(INSTRUCTIONS FOR THE TASK): The reply should match the listing below character for character, except that no image is carried over.

(Beginning of THE DATA)

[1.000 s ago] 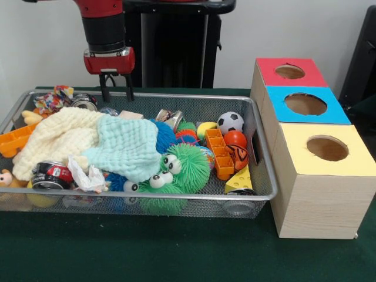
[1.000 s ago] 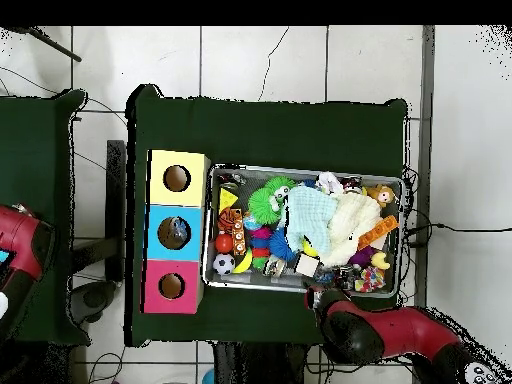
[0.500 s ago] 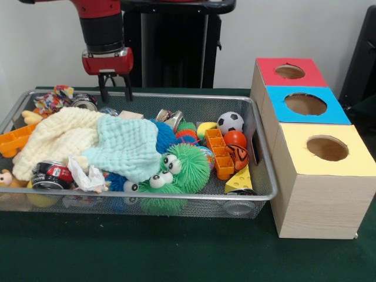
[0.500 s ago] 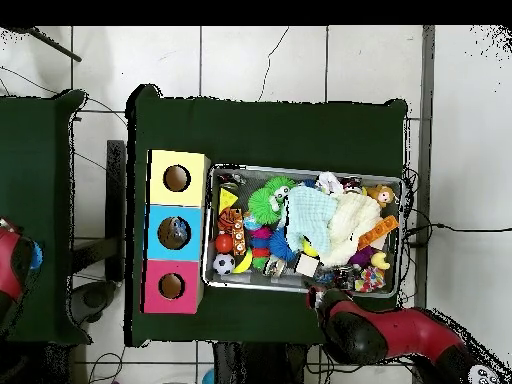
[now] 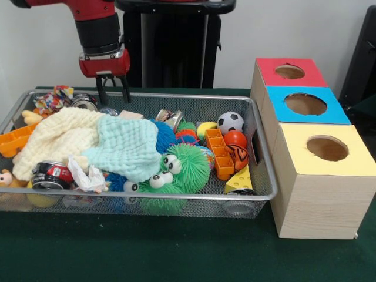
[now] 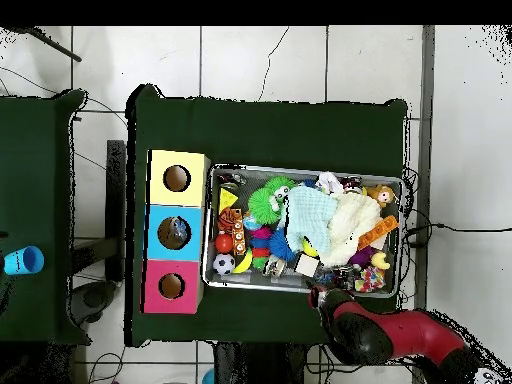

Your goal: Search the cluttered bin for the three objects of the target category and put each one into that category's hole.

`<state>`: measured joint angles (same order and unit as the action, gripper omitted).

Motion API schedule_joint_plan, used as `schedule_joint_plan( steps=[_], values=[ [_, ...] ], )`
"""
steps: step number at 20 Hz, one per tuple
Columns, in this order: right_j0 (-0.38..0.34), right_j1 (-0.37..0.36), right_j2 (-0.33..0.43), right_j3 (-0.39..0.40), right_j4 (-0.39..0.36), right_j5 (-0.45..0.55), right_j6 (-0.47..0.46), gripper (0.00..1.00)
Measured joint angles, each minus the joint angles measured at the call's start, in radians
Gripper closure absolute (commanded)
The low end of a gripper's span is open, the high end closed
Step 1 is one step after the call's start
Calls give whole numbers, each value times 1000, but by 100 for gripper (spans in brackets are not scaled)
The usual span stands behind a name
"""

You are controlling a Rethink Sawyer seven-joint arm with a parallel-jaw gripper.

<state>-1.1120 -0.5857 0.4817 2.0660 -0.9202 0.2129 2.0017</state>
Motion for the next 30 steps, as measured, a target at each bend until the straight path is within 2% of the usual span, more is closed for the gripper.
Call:
schedule_joint_plan(
  steps=[23, 30],
  values=[
    [-86, 40, 64, 0, -38, 1, 0, 0],
    [-87, 42, 68, 0, -39, 8, -9, 0]
  ],
)
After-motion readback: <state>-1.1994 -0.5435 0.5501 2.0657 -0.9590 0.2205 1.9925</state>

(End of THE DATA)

(WRITTEN ANSWER):
[1.000 s ago] 
[1.000 s ago] 
[0.500 s ago] 
[0.500 s ago] 
[now] 
[now] 

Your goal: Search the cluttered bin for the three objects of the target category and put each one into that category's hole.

`<state>`: measured joint angles (same order and unit as the action, gripper omitted).

Motion API schedule_joint_plan, used as `schedule_joint_plan( steps=[_], values=[ [_, ...] ], )`
"""
steps: step number at 20 Hz, one per tuple
Columns, in this order: right_j0 (-0.38..0.34), right_j1 (-0.37..0.36), right_j2 (-0.33..0.43), right_j3 (-0.39..0.40), right_j4 (-0.39..0.36), right_j5 (-0.45..0.55), right_j6 (-0.47..0.46), gripper (0.00..1.00)
Measured joint angles, each minus the joint angles measured at the call's start, in radians
Gripper closure absolute (commanded)
The low end of a gripper's span is open, the high end closed
Step 1 is one step after the call's start
Calls give whole numbers, each value times 1000, but by 100 for gripper (spans in brackets are not scaled)
The usual span stands behind a name
"""

You are controlling a Rethink Sawyer seven-joint arm with a parallel-jaw gripper.

<state>-1.1120 -0.5857 0.4817 2.0660 -0.9202 0.2129 2.0017</state>
Motion for the next 30 steps, as measured, a target at each bend until the straight path is within 2% of the usual span, more is closed for the gripper.
Call:
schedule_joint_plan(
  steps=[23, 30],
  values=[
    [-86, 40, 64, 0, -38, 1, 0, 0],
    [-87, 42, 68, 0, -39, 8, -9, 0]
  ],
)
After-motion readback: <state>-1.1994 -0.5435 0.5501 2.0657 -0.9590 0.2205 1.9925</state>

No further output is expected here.